Led by Dr Hugues de Verdal, from CIRAD, the other main project partner is SYSAAF (the French Poultry and Aquaculture Breeders Association), while it is being financed by the European Fund for Maritime and Fish Affairs (FEAMP).
“As we all know, feed represents 50-70 percent of fish production costs, and around 55-85 percent of the environmental impact of fish production. As a result, in order to improve the sustainability of tilapia production it’s essential to improve feed efficiency – the ratio between the feed given to the fish and their weight gain,” de Verdal explains.
“Different ways can be studied to improve feed efficiency: rearing practices, nutrition and genetics. The first two have already been widely studied but there is now a prime opportunity to improve feed efficiency by genetic means. However, the main constraint facing genetic breeding programmes is that it is essential to measure the phenotype of each individual fish: it’s very complicated to measure feed intake of each fish reared in a group, but Nile tilapia are social and need to be housed in groups,” he adds.

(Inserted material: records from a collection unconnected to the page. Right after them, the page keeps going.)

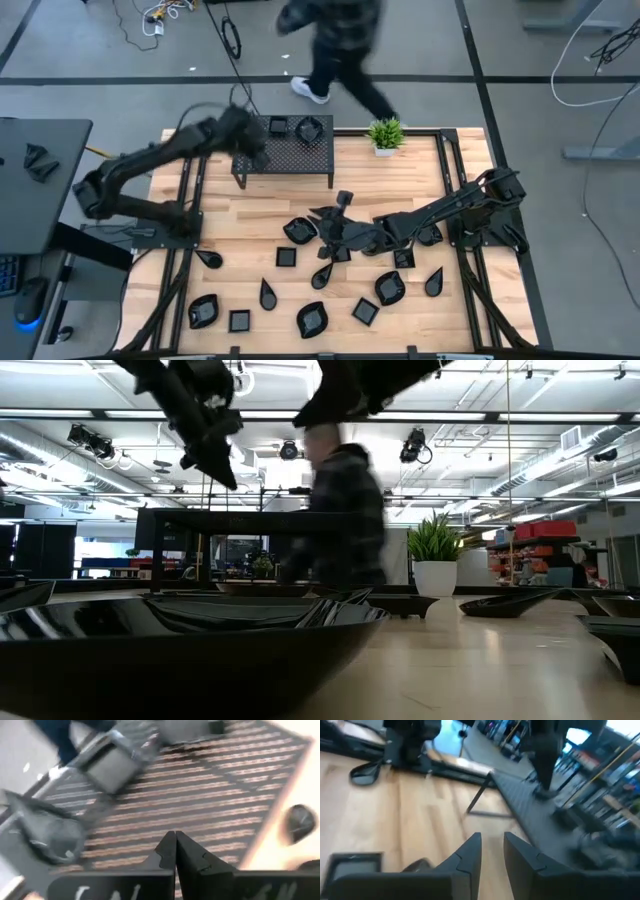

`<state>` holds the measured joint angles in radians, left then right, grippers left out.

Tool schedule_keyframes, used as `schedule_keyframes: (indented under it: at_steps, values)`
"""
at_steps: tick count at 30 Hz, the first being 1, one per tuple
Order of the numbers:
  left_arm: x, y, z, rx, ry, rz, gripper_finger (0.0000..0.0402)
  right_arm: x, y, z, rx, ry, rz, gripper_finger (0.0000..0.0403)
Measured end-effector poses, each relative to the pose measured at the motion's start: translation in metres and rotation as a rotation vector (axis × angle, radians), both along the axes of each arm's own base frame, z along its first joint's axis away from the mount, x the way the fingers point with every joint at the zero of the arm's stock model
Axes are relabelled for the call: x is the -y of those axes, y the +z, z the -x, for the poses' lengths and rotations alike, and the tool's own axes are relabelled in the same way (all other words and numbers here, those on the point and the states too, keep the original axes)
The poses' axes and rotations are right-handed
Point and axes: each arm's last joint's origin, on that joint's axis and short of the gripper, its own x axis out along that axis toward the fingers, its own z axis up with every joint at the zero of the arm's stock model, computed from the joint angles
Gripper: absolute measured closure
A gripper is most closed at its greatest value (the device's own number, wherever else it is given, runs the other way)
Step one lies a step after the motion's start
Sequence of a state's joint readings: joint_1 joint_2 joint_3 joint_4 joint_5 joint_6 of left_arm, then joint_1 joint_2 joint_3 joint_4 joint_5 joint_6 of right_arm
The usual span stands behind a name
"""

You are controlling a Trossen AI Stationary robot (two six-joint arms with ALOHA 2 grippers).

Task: Pick & Place Mini shaped plates
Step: Stack the black square plate on top of the square plate on the shelf

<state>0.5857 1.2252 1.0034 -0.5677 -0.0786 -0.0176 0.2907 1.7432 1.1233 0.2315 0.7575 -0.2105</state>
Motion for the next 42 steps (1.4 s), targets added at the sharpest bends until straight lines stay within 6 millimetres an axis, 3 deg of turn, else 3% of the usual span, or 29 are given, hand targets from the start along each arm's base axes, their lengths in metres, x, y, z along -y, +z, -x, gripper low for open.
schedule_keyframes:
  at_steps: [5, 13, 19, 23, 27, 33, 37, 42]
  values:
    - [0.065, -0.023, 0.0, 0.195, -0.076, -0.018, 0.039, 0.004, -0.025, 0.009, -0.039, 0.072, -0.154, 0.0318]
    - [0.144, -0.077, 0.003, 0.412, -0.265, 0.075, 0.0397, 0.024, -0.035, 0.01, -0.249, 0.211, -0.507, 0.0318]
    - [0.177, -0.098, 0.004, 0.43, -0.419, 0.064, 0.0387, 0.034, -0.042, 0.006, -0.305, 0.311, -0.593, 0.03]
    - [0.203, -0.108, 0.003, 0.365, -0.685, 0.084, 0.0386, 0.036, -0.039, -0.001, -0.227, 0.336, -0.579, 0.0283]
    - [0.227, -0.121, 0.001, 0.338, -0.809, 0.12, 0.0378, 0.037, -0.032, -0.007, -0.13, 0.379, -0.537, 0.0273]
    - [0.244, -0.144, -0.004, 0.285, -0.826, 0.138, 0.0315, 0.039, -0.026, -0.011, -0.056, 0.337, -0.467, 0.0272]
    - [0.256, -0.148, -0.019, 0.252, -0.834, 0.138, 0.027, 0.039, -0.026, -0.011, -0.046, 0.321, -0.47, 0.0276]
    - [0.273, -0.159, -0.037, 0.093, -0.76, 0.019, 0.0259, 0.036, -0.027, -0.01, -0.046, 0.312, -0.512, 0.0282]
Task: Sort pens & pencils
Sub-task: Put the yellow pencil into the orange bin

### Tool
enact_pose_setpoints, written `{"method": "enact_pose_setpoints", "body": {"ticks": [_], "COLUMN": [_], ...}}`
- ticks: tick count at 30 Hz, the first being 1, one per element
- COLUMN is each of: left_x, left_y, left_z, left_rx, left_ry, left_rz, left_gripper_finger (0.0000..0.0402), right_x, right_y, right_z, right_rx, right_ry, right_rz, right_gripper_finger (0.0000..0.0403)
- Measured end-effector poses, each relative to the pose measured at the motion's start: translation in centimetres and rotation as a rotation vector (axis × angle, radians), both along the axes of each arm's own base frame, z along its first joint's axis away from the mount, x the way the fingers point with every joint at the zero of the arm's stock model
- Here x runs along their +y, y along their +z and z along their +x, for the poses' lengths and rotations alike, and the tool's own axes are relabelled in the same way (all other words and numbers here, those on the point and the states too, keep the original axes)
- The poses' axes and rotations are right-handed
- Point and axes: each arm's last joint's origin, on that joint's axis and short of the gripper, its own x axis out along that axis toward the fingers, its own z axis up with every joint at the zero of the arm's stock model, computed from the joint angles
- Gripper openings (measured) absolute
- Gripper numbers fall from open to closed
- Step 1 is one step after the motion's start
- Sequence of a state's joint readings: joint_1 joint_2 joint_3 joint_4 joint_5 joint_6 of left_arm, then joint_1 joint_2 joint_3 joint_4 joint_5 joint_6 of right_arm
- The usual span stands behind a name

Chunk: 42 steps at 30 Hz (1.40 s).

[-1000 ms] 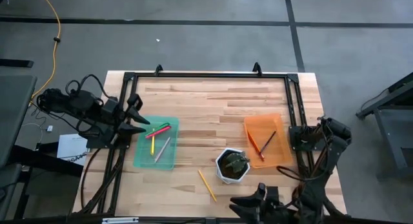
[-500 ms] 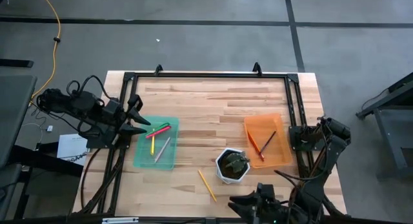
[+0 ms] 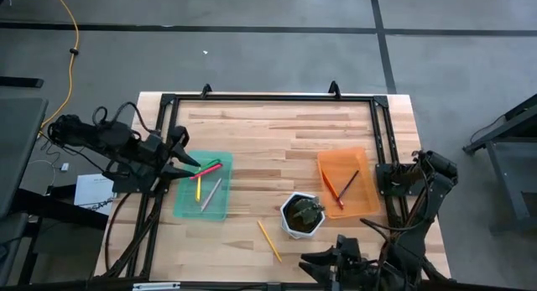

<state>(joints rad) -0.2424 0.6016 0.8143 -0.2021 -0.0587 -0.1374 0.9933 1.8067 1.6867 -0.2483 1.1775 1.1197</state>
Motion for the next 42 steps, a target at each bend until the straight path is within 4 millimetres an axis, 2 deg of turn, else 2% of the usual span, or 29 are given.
{"method": "enact_pose_setpoints", "body": {"ticks": [3, 11, 17, 24, 31, 37, 42], "left_x": [-0.5, -1.7, -2.4, -2.5, -2.5, -2.4, -2.4], "left_y": [-0.8, -3.0, -3.3, -3.1, -3.1, -3.2, -3.2], "left_z": [1.1, 4.9, 7.0, 7.5, 7.5, 7.6, 7.6], "left_rx": [0.073, 0.239, 0.201, 0.166, 0.164, 0.168, 0.172], "left_ry": [-0.058, -0.161, -0.222, -0.224, -0.197, -0.178, -0.162], "left_rz": [0.01, 0.02, 0.009, 0.004, -0.002, 0.0, -0.003], "left_gripper_finger": [0.0111, 0.0111, 0.0111, 0.0111, 0.0111, 0.0111, 0.0111], "right_x": [-0.4, -2.7, -4.5, -6.8, -10.5, -13.8, -15.6], "right_y": [1.2, 5.9, 8.6, 12.3, 15.9, 17.4, 17.7], "right_z": [-0.3, -2.0, -3.3, -4.2, -6.5, -8.8, -9.9], "right_rx": [-0.015, -0.065, -0.103, -0.259, -0.433, -0.436, -0.421], "right_ry": [0.015, 0.056, 0.138, 0.282, 0.383, 0.427, 0.467], "right_rz": [-0.05, -0.206, -0.284, -0.426, -0.591, -0.644, -0.662], "right_gripper_finger": [0.0103, 0.0103, 0.0103, 0.0103, 0.0103, 0.0103, 0.0103]}}
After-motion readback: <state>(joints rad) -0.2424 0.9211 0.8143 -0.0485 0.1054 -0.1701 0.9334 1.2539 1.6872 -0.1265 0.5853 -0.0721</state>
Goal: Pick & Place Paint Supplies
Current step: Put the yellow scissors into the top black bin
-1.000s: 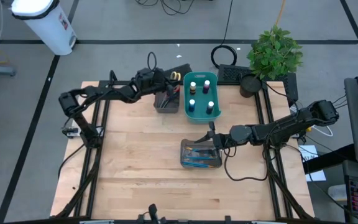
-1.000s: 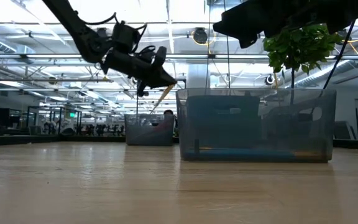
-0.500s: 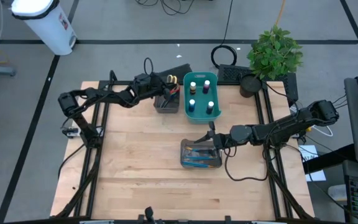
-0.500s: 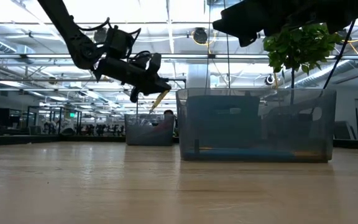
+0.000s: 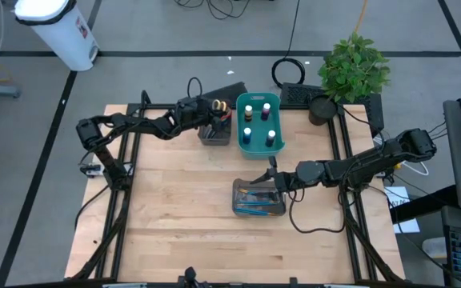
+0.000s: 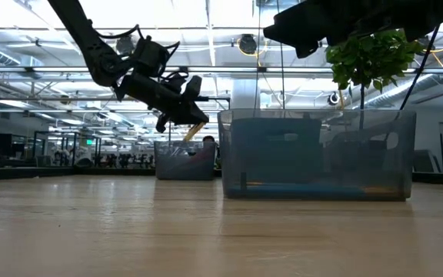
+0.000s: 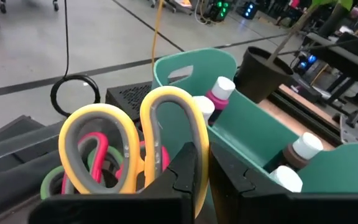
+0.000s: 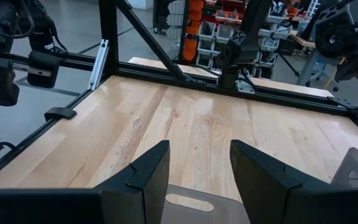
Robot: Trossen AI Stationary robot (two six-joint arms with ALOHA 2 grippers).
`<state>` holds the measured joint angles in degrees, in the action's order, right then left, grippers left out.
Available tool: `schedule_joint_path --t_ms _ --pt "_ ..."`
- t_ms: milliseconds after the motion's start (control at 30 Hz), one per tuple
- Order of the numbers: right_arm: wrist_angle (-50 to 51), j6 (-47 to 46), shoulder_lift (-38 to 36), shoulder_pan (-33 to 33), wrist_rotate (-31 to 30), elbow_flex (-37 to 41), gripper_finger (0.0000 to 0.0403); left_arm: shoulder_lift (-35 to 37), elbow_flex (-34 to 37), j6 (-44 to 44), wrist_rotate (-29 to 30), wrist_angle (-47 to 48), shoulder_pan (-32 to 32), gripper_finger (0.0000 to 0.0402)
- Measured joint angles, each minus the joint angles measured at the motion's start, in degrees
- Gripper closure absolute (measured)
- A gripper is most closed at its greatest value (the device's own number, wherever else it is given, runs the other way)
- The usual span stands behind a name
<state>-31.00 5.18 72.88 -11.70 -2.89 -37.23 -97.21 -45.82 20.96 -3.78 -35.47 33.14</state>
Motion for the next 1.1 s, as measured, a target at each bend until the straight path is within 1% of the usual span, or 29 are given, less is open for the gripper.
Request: schedule_joint_path --t_ms 267,633,833,967,1100 --pt "0.0 0.01 0.0 -0.02 0.0 0.0 0.0243 0.0 0.0 0.77 1.79 0.28 -0.21 0.0373" --pt "0.0 0.01 -0.01 0.0 0.0 0.0 0.0243 0.0 0.0 0.85 7.33 1.52 -1.87 0.0372" --pt "0.0 0.01 0.0 -0.02 0.02 0.0 0.0243 0.0 0.0 -0.61 7.4 3.71 -2.14 0.0371" --pt "0.0 0.01 0.0 -0.02 0.0 0.0 0.0243 0.0 0.0 -0.46 7.44 3.84 -2.05 0.0371" --pt "0.0 0.03 -0.01 -0.01 0.0 0.0 0.0243 0.0 0.0 -2.09 7.42 4.05 -2.16 0.0371"
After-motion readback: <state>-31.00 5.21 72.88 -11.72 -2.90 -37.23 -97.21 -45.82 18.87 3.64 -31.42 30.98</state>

In order to overcome this problem, de Verdal has come up with a novel – and painstaking – means of measuring the intake of each fish within the group.
“I have developed a new methodology to measure individual feed intake of fish reared in small groups in aquariums – we give the fish individual tags to make them easy to identify, film each time they are fed, then review the footage to count the number of pellets eaten by each fish,” he explains.
Now that he’s developed a successful method, de Verdal, who is based at the CIRAD-Ifremer Palavas-les-Flots facility, near Montpellier, now needs to develop a genetic breeding programme to establish the impact of the selection on feed efficiency traits.
“We now need to select the best and worst fish according to their individual feed efficiency, then the best males and females will be crossed to develop the efficient line and the worst males and females will be crossed to develop the non-efficient line, in order to assess how much we can improve feed efficiency through genetics,” says de Verdal.
He has high hopes for the extant that the breeding programme can improve feed efficiency.
“We think that the improvement [per generation] is likely to be considerable and that there will be a strong demand for farmers to rear a strain improved for feed efficiency,” he reflects.
La Réunion, an island which lies to the east of Madagascar, has been earmarked as the place to first establish this new strain of tilapia.
“As the island needs to import all its feed, production costs there are currently very high,” explains de Verdal, “so the demand for a feed-efficient strain is particularly strong. We are therefore developing an audit to understand the tilapia value chain on the island and then propose to develop, with the production sector, a new strain selected for feed efficiency.”
However, as he points out, the project has much wider implications and could have a positive effect on tilapia farmers globally.
“Globally, the questions raised during the project are whether we can improve feed efficiency in Nile tilapia using a genetic breeding programme, and what the impact of this could be in terms of the sustainability of the sector,” he reflects.